PROBLEM DESCRIPTION
Apart from the images, the entire listing below must be restated word for word.

SOURCE DATA
#####

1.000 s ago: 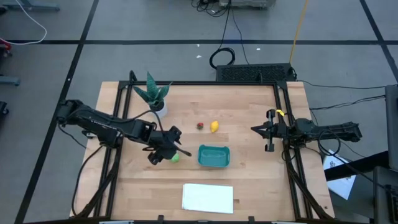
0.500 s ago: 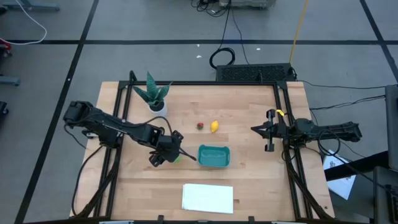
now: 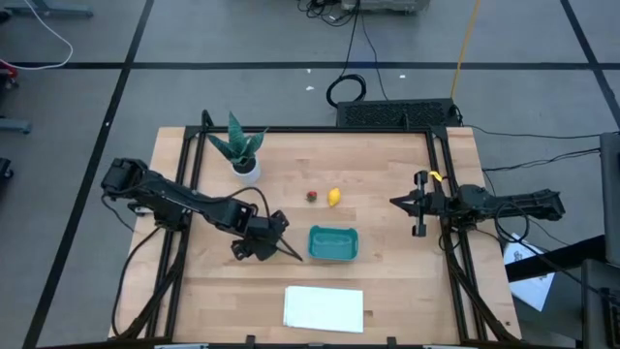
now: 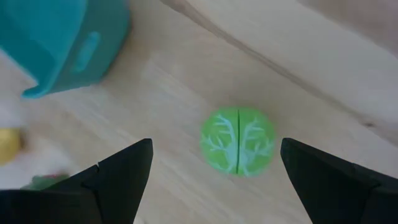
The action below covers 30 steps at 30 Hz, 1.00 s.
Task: Pick and placing Produce into tupperware
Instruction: Put the cabbage into the blue bin
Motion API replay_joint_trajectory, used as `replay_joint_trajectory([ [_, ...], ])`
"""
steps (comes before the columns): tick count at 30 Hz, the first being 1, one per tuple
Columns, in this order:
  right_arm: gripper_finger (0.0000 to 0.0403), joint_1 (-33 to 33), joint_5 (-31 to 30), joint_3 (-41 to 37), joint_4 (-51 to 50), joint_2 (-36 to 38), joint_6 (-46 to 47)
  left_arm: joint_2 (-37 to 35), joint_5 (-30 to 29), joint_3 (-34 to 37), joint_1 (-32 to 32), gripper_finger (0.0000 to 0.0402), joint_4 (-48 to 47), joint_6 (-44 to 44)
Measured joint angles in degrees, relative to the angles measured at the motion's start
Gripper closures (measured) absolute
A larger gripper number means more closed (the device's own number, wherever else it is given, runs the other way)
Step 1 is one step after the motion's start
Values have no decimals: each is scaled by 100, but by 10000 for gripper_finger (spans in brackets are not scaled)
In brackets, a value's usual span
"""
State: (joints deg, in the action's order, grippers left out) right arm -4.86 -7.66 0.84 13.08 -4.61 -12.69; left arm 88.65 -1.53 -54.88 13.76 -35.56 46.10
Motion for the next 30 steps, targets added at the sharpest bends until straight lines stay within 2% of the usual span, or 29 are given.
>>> replay_joint_trajectory([
  [14, 403, 0, 0, 0, 29, -147, 0, 546, 202, -2, -61, 41, 269, 28],
  [22, 403, 1, 0, 0, 27, -232, 0, 600, 214, 8, -142, 41, 312, -138],
  [26, 403, 0, 0, 0, 43, -271, 0, 600, 271, 5, -235, 41, 469, -574],
  [30, 403, 0, 0, 0, 81, -287, 0, 546, 694, -6, -376, 41, 597, -1408],
])
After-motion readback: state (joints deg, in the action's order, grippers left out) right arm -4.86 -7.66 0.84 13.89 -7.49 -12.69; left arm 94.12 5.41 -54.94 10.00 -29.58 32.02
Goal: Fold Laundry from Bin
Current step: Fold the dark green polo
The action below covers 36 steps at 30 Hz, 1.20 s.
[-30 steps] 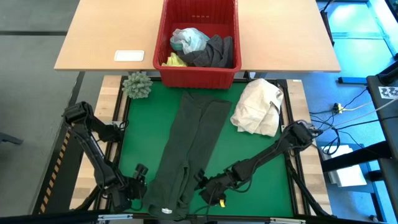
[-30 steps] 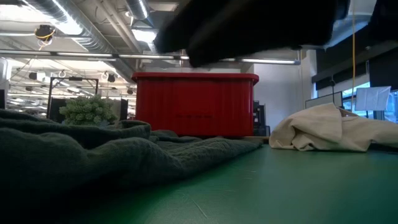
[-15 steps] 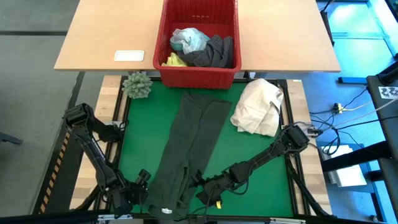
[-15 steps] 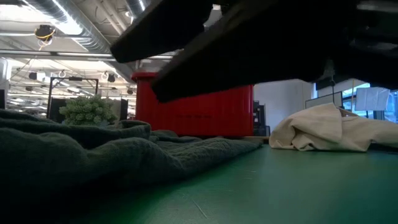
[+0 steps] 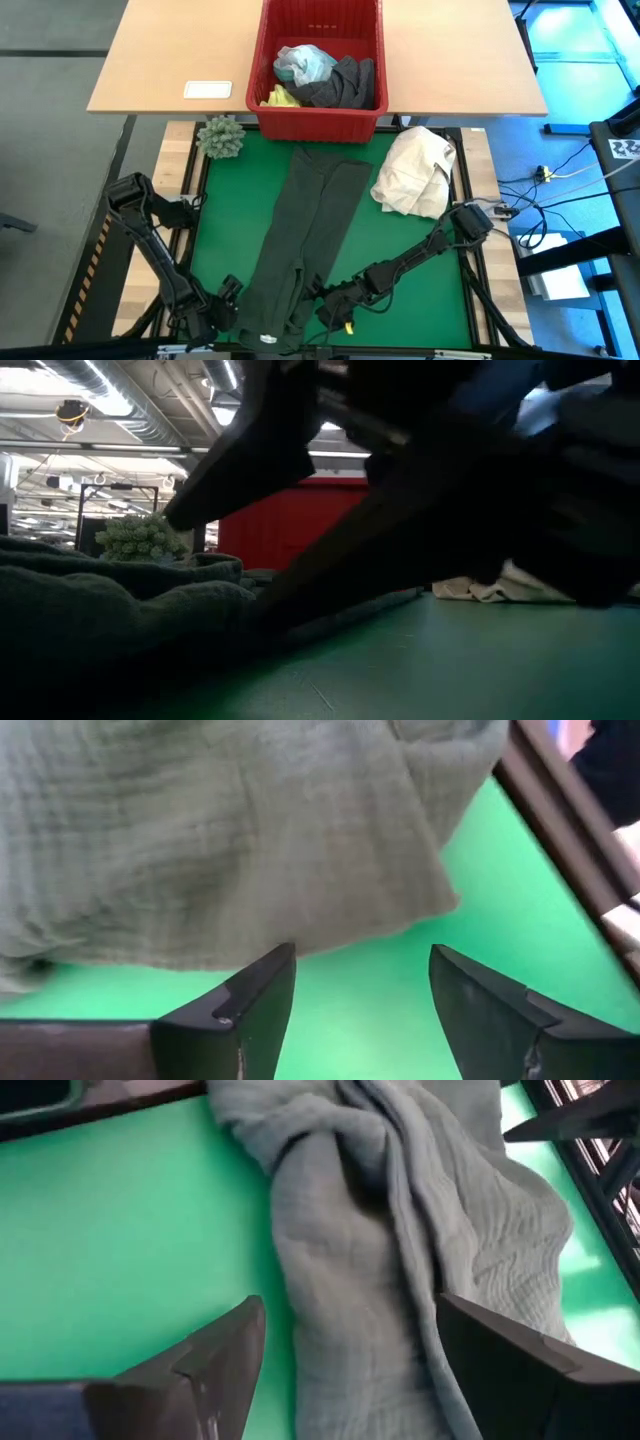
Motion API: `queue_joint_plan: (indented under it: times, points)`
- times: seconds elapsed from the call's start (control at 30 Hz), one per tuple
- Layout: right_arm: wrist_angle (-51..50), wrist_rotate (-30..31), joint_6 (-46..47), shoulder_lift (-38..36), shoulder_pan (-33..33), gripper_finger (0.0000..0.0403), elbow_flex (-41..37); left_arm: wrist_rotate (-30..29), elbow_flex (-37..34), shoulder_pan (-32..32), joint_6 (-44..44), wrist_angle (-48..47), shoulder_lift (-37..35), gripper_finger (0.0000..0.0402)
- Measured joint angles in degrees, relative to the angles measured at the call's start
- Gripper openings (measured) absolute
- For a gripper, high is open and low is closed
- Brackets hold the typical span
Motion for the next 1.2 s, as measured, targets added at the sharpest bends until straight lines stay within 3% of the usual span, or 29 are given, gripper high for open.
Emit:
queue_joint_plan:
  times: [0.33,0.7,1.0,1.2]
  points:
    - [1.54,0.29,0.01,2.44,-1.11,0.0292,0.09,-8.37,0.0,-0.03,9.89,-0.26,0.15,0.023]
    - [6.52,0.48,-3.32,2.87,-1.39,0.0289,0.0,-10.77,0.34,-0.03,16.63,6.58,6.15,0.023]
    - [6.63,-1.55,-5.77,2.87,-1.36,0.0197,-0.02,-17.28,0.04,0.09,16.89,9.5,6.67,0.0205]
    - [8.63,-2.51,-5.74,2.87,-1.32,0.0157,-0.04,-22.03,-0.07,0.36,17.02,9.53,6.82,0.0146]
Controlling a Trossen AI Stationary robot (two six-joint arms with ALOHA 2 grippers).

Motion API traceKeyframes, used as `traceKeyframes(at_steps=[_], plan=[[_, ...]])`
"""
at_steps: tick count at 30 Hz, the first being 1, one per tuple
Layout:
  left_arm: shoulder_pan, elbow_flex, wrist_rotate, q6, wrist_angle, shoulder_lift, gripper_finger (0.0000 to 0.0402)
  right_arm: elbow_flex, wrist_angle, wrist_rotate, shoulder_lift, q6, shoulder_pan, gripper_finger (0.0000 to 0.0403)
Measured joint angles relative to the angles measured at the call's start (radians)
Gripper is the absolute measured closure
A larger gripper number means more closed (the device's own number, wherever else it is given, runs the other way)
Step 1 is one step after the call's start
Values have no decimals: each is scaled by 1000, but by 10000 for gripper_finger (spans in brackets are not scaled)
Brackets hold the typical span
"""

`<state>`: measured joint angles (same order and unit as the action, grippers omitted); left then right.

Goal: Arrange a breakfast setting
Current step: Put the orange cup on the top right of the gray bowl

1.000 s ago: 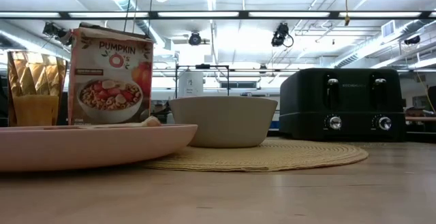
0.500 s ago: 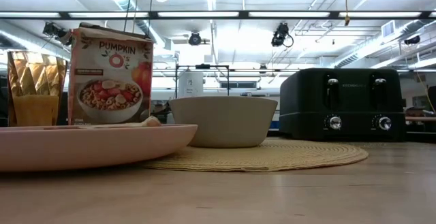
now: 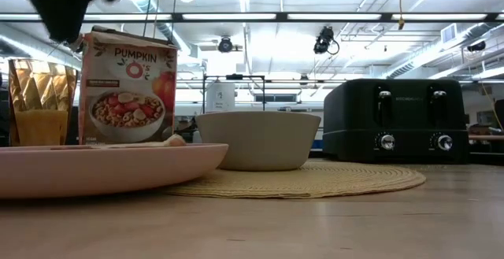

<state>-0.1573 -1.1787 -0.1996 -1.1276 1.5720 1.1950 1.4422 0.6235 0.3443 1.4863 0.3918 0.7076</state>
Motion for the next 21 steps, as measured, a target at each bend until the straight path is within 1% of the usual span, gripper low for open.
traceKeyframes(at_steps=[2,5,9,11,15,18,21], plan=[[53,57,32,26,0,-13,158,0,1,-1,0,16,20,87],[103,117,54,51,-3,-23,165,0,9,-17,0,31,50,87],[154,169,45,77,-19,-34,181,0,14,-50,0,36,66,87],[175,196,48,93,-44,-35,199,0,14,-67,0,33,65,89],[196,250,72,117,-101,-31,260,-1,37,-84,-24,9,47,97],[196,267,76,122,-116,-30,318,-1,44,-74,-63,-31,11,98],[188,260,97,151,-130,-32,379,-1,44,-44,-114,-118,-47,95]])
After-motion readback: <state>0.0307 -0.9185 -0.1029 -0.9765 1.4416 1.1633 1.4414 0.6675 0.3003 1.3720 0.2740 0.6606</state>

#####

SOLUTION
1.000 s ago: 
0.500 s ago: 
now: 
now: 
The action below covers 30 steps at 30 Hz, 1.00 s.
Task: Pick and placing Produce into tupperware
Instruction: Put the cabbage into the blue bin
Motion API replay_joint_trajectory, used as `replay_joint_trajectory([ [_, ...], ])`
"""
steps (comes before the columns): tick count at 30 Hz, the first being 1, one per tuple
Columns, in this order:
  right_arm: gripper_finger (0.0000 to 0.0403), joint_1 (-33 to 33), joint_5 (-31 to 30), joint_3 (-41 to 37), joint_4 (-51 to 50), joint_2 (-36 to 38), joint_6 (-46 to 47)
  left_arm: joint_2 (-37 to 35), joint_5 (-30 to 29), joint_3 (-34 to 37), joint_1 (-32 to 32), gripper_finger (0.0000 to 0.0402), joint_4 (-48 to 47), joint_6 (-44 to 44)
Measured joint angles in degrees, relative to the angles measured at the motion's start
Gripper closures (measured) absolute
A larger gripper number means more closed (the device's own number, wherever else it is given, runs the other way)
Step 1 is one step after the motion's start
Values have no decimals: each is scaled by 100, but by 10000 for gripper_finger (spans in brackets are not scaled)
In brackets, a value's usual span
"""
State: (joints deg, in the action's order, grippers left out) right arm -4.86 -7.66 0.84 13.08 -4.61 -12.69; left arm 88.65 -1.53 -54.88 13.76 -35.56 46.10
Motion for the next 30 steps, targets added at the sharpest bends until straight lines stay within 2% of the usual span, or 29 are given.
>>> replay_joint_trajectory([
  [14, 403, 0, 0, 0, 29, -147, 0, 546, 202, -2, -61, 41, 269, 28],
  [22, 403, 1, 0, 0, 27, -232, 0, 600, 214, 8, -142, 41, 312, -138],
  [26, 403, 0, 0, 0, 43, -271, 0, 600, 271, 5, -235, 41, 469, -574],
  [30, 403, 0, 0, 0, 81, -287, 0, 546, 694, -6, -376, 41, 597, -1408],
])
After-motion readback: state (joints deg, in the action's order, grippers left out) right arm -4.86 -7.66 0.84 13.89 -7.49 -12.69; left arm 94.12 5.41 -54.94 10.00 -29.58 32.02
Goal: Fold Laundry from Bin
Current step: Fold the dark green polo
The action below covers 36 steps at 30 Hz, 1.20 s.
[-30 steps] 
[-30 steps] 
[-15 steps] 
[-15 steps] 
[+0 steps] 
Motion API: `queue_joint_plan: (indented under it: times, points)`
- times: seconds elapsed from the call's start (control at 30 Hz), one per tuple
- Layout: right_arm: wrist_angle (-51..50), wrist_rotate (-30..31), joint_6 (-46..47), shoulder_lift (-38..36), shoulder_pan (-33..33), gripper_finger (0.0000..0.0403), elbow_flex (-41..37); left_arm: wrist_rotate (-30..29), elbow_flex (-37..34), shoulder_pan (-32..32), joint_6 (-44..44), wrist_angle (-48..47), shoulder_lift (-37..35), gripper_finger (0.0000..0.0402)
- Measured joint angles in degrees, relative to the angles measured at the call's start
- Gripper openings (measured) absolute
- For a gripper, high is open and low is closed
- Brackets hold the typical span
Motion for the next 1.2 s, as measured, targets added at the sharpest bends until straight lines stay within 3% of the usual span, or 29 are given, gripper high for open.
Emit:
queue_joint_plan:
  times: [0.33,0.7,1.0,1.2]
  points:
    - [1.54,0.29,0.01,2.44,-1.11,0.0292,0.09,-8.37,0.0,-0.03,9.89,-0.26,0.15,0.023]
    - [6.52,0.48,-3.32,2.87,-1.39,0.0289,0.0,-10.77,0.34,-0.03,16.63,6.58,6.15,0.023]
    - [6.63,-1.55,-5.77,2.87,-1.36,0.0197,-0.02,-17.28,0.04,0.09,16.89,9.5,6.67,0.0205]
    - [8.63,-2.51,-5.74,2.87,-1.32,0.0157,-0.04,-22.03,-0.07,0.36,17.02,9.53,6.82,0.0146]
Controlling a Trossen AI Stationary robot (two six-joint arms with ALOHA 2 grippers).

Motion API traceKeyframes, used as `traceKeyframes(at_steps=[_], plan=[[_, ...]])`
"""
at_steps: tick count at 30 Hz, the first being 1, one per tuple
Layout:
  left_arm: shoulder_pan, elbow_flex, wrist_rotate, q6, wrist_angle, shoulder_lift, gripper_finger (0.0000 to 0.0402)
  right_arm: elbow_flex, wrist_angle, wrist_rotate, shoulder_lift, q6, shoulder_pan, gripper_finger (0.0000 to 0.0403)
Measured joint angles relative to the angles measured at the call's start (radians)
Gripper is the absolute measured closure
A larger gripper number means more closed (the device's own number, wherever else it is given, runs the other way)
Step 1 is one step after the call's start
Values have no decimals: each is scaled by 1000, but by 10000 for gripper_finger (spans in brackets are not scaled)
Brackets hold the typical span
"""

`<state>`: measured joint angles (same order and unit as the action, grippers omitted); left then right.

Goal: Arrange a breakfast setting
Current step: Put the orange cup on the top right of the gray bowl

1.000 s ago: 
0.500 s ago: 
now: 

<state>-0.1573 -1.1787 -0.1996 -1.1276 1.5720 1.1950 1.4422 0.6235 0.3443 1.4863 0.3918 0.7076</state>
Motion for the next 21 steps, as measured, a target at each bend until the straight path is within 1% of the usual span, gripper low for open.
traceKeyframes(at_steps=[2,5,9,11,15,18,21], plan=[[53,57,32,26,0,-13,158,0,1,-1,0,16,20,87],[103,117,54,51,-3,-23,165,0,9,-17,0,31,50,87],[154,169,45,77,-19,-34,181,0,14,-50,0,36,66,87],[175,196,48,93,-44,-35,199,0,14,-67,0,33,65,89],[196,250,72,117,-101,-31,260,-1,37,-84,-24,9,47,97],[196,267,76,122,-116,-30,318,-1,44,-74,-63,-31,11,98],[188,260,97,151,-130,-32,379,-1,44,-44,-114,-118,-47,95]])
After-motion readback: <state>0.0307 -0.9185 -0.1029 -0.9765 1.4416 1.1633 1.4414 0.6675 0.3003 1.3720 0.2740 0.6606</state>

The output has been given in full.